Right now, for a one-time-ever cost, I can hold my iPhone up to a speaker and see lyrics on the screen synced up with almost any song in the world. What am I missing out on? A knock off version sans the vocal track? Gaming mechanics based on piss-poor pitch detection? Is that really the value proposition here? All this model does is make it ever more obvious to the consumer that they're being totally ripped off.
As for iNiS, I wish I could go into detail. Sorry.
if you do, simple don;t buy the product, I see this product as a test case, if it sells well then there will most likely be more, if it does not this will likely be it for a while (or maybe a few more tests but if repeatedly unsuccessfull microsoft will atleast accept the market is not yet ready or will never be)
I however look forward to having subscription plans like netflix for games, or being able to play games and pay by the hour, it greatly reduces the barrier to enter and there are a lot of games i'd like to try or am interested professionally but I won;t splash out 60$/euros on.
I nearly never finish games now and am often bored after an hour or 2 (if not sooner) so for me this model seems brilliant. (also it could be an additional model, buy the game with unlimited acces for 60$ or pay 2$ an hour.
I have friends who are big fans of karaoke.
On occasion, my friends and I get together for karaoke and drinks.
This usually ends up with swapping discs of $50 for 50 songs, half of which I didn't want anyway.
One friend owns a karaoke machine which has the same problems.
This app lets me have the full karaoke experience (a.k.a a great song selection), at a reasonable price for a night's entertainment, from the comfort of my own home.
Sure, it won't be for everyone - some will hate it, just like some hate free-to-play, some hate "pay a big sum up-front" and some hate subscriptions.
But at least from the player point of view, you know what you're paying for, and how much.
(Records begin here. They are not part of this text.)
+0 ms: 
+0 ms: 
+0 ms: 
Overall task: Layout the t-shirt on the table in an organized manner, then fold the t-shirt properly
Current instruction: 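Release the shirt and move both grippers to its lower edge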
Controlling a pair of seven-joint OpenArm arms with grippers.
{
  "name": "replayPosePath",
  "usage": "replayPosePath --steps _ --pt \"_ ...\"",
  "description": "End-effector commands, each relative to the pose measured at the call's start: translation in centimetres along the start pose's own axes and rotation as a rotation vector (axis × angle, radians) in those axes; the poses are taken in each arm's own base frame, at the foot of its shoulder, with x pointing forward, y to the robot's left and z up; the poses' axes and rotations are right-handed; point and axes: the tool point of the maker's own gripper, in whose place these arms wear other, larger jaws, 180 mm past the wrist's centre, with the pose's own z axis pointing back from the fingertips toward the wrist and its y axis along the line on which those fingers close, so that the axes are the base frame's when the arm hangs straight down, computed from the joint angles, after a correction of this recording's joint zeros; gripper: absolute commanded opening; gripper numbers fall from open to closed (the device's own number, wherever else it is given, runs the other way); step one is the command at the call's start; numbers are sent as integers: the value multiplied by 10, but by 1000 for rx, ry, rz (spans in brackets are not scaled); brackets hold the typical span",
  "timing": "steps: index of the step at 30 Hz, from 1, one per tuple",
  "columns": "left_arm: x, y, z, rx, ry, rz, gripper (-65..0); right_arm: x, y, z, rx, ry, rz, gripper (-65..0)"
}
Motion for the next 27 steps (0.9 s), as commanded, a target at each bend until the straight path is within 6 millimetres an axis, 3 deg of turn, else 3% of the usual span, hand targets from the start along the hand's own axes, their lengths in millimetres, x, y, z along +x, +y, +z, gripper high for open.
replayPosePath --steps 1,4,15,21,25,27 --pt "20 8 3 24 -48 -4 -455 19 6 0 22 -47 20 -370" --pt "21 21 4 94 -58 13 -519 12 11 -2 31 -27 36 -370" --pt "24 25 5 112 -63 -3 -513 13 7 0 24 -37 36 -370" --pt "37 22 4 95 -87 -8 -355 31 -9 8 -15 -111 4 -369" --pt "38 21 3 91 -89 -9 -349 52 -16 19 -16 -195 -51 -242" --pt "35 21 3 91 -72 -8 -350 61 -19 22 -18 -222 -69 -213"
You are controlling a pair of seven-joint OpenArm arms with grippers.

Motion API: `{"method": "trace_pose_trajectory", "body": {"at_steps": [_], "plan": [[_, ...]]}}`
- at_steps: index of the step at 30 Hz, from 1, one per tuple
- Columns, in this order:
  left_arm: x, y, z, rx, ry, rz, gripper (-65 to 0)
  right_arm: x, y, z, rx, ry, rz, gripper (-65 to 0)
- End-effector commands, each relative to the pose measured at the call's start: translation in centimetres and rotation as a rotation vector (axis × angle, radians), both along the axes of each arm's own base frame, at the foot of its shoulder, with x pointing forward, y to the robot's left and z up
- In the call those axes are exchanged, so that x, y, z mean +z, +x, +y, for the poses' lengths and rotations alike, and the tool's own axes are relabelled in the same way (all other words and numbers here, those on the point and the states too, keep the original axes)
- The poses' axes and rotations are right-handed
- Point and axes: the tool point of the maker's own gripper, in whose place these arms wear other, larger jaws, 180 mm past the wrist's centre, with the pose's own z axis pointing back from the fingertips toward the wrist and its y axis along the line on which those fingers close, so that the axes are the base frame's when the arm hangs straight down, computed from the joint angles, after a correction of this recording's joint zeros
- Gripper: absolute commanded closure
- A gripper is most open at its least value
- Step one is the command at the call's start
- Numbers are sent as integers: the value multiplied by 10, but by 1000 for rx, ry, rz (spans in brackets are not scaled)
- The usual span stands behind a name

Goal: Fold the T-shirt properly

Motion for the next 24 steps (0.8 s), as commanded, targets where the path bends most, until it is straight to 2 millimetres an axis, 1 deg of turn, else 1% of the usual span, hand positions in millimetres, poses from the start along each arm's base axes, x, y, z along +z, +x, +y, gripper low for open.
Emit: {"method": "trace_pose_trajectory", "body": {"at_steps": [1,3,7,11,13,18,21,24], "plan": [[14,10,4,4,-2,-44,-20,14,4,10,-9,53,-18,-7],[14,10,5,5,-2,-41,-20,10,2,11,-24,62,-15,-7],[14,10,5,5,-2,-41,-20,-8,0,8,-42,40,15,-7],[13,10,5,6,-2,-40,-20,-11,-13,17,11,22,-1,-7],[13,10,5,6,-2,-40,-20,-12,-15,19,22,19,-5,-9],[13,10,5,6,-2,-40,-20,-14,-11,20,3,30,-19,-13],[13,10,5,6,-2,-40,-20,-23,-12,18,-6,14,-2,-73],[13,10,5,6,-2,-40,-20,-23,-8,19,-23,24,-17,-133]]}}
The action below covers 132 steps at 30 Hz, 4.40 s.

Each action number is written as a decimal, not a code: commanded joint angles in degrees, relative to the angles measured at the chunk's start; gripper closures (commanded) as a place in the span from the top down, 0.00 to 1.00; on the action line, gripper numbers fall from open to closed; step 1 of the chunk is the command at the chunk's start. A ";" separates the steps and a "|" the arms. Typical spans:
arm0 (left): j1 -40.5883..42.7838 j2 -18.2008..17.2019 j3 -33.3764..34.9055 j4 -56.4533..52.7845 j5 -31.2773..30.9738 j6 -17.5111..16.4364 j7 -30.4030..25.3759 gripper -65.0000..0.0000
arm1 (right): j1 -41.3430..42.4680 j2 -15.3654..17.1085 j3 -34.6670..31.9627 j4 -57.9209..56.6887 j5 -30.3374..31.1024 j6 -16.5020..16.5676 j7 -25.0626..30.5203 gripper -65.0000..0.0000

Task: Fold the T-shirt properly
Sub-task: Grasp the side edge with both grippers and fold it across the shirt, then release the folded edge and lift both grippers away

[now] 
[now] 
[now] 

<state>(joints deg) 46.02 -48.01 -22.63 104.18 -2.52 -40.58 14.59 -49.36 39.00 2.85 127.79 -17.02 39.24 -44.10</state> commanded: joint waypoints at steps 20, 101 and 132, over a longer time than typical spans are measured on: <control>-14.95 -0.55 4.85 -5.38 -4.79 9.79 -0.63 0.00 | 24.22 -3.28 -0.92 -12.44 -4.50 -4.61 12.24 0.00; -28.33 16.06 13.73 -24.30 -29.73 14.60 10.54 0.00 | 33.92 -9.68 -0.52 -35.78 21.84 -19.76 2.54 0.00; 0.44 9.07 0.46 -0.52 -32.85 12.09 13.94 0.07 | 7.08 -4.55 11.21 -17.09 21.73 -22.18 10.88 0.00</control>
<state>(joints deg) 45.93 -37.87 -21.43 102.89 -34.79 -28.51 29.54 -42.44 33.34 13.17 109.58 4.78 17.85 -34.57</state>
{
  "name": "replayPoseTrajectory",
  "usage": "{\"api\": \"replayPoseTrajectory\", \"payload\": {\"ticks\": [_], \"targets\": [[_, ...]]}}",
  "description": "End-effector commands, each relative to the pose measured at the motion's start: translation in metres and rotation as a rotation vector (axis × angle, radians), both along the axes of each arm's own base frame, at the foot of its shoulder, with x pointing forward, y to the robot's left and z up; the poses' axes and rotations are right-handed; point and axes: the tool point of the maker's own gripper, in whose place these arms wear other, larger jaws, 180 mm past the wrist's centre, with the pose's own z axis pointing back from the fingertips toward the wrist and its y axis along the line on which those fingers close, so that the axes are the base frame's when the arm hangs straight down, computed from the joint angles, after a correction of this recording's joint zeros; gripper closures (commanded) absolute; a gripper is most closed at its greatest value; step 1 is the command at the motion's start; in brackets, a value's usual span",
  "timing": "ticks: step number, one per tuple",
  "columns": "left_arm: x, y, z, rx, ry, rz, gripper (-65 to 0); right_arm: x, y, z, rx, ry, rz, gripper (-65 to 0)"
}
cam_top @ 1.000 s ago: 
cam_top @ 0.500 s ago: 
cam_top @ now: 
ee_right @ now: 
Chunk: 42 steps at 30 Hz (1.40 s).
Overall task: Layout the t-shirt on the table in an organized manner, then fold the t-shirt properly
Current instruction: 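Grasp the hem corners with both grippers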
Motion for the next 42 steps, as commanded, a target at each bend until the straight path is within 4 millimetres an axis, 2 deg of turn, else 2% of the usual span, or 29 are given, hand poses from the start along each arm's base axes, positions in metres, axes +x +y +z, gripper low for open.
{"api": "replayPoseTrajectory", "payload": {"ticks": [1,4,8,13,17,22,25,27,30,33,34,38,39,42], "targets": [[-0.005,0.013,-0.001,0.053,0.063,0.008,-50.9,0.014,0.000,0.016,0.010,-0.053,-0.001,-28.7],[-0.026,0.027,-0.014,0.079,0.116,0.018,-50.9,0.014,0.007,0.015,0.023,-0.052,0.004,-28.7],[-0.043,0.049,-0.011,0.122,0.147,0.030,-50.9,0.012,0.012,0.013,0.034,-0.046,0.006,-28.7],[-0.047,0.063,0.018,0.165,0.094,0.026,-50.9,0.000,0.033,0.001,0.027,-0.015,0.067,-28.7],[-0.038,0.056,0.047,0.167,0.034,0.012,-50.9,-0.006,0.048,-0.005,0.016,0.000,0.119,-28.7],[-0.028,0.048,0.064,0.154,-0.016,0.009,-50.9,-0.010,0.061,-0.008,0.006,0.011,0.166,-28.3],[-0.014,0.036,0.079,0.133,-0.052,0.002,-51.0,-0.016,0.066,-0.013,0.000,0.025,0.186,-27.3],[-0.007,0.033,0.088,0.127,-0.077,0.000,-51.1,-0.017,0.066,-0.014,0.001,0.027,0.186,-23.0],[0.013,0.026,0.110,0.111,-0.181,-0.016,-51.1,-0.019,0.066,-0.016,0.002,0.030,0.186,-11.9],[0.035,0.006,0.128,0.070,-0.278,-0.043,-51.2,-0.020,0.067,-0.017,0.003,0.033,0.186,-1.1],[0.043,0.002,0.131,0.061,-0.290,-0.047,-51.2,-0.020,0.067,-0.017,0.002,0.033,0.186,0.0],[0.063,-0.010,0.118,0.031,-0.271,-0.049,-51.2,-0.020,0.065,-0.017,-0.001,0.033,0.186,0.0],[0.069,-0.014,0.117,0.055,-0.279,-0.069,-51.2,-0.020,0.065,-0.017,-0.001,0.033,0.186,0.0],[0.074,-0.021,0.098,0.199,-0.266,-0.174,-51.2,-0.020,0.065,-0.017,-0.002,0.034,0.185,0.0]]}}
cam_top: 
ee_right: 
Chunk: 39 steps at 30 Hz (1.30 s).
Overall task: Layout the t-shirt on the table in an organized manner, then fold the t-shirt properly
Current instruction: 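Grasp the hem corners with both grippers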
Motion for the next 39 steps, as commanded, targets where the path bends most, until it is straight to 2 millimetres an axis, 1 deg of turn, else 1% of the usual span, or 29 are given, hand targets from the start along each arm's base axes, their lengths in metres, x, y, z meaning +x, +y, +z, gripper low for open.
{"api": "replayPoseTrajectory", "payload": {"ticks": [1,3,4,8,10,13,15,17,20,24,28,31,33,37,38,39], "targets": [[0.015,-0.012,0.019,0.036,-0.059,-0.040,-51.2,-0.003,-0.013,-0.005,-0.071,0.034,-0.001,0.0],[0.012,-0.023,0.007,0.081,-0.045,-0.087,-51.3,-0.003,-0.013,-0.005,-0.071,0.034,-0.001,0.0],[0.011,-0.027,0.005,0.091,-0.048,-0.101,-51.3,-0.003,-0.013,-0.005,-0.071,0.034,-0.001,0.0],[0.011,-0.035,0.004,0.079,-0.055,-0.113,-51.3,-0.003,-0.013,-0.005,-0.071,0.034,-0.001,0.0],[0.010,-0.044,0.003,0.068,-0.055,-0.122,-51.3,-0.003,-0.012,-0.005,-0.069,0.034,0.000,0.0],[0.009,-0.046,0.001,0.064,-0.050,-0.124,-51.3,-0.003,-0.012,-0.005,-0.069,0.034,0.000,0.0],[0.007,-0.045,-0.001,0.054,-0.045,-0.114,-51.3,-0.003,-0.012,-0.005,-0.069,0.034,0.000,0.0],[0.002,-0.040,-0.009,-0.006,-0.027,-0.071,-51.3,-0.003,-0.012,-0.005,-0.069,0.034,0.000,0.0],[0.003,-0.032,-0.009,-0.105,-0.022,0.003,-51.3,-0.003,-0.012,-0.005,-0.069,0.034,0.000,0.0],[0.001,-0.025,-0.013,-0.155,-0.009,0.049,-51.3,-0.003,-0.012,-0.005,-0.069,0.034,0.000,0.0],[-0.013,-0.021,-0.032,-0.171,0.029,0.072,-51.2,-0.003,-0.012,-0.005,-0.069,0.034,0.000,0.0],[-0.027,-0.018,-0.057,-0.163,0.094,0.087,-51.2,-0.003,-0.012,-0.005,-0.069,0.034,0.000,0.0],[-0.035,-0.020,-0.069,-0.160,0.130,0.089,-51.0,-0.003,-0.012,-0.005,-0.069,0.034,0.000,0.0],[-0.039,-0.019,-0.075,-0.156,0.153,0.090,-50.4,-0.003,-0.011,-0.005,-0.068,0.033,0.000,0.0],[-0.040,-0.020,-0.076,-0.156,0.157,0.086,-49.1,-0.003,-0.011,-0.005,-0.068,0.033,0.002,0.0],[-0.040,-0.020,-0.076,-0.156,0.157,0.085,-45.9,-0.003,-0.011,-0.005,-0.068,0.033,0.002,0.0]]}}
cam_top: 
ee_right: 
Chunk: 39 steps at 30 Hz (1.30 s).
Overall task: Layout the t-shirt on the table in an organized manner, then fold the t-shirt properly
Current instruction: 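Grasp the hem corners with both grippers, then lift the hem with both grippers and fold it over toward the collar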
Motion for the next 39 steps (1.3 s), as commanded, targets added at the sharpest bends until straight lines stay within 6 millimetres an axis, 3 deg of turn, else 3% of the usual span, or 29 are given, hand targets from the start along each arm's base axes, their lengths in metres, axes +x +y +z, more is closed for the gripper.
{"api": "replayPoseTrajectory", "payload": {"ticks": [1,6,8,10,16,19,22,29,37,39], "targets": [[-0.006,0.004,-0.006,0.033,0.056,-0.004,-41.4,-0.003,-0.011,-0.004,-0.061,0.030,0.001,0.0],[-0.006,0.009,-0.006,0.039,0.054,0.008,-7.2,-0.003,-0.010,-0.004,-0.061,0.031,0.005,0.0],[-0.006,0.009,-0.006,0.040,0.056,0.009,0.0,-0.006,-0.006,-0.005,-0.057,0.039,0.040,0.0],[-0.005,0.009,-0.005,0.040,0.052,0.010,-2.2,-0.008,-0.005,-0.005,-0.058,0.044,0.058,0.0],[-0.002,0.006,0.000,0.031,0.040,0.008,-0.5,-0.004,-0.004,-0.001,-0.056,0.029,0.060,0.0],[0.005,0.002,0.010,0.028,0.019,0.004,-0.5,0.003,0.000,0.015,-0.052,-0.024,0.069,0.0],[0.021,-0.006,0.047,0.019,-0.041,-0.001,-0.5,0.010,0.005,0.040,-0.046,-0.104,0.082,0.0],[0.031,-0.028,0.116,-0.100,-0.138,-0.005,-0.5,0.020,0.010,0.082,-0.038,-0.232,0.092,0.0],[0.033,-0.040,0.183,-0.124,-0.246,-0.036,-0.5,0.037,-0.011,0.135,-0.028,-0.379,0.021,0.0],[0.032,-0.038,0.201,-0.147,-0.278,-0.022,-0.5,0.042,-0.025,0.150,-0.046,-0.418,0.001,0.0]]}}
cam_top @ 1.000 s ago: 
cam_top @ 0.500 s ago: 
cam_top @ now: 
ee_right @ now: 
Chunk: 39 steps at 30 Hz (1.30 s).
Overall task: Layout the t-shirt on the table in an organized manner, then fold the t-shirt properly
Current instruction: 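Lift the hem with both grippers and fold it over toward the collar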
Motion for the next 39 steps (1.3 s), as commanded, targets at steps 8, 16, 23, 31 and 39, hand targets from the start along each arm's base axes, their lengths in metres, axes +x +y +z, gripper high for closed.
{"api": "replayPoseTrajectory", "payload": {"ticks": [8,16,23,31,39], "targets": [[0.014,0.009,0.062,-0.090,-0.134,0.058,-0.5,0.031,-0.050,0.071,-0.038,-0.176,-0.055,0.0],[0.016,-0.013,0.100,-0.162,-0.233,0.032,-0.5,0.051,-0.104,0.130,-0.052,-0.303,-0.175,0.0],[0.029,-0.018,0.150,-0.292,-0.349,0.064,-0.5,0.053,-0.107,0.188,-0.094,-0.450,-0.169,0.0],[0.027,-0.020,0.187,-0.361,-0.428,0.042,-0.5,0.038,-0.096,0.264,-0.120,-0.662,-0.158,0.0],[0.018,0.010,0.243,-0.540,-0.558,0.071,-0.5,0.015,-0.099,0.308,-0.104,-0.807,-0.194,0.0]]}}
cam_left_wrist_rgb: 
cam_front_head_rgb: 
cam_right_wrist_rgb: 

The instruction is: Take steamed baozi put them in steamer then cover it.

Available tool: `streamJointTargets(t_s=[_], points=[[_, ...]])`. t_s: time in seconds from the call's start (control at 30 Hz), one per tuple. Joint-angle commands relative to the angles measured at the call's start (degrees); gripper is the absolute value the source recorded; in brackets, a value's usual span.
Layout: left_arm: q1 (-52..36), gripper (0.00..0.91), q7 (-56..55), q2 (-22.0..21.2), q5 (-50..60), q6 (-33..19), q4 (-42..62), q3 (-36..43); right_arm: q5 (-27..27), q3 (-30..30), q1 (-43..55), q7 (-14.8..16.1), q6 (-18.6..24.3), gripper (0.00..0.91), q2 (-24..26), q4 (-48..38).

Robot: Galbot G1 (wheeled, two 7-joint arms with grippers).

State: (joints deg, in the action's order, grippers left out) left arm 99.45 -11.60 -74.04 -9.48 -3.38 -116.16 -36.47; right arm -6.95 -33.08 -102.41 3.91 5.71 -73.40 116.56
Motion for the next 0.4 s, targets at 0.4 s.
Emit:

This seems better to me than some of the prevalent F2P models of late that involve you paying to skip the boring parts of the game, or paying for game mastery with no upper limits.
Karaoke players will find it to be a familiar model, and if they feel they're getting their money's worth, I don't see a problem with it.
It's certainly sounding perfect for the annual family Christmas meetup...
The article mentions that the service will have a rotating playlist of "free" songs for people to sing along to; I'd guess that's likely to be used as a marketing tool by both Microsoft and the music industry...
(it also mentions that the service will be controllable via the SmartGlass mobile-phone app. Which is nice - anything which means you don't have to use the on-screen keyboard is a Good Thing ;) )
To be honest I like this much more than the FTP nonsense.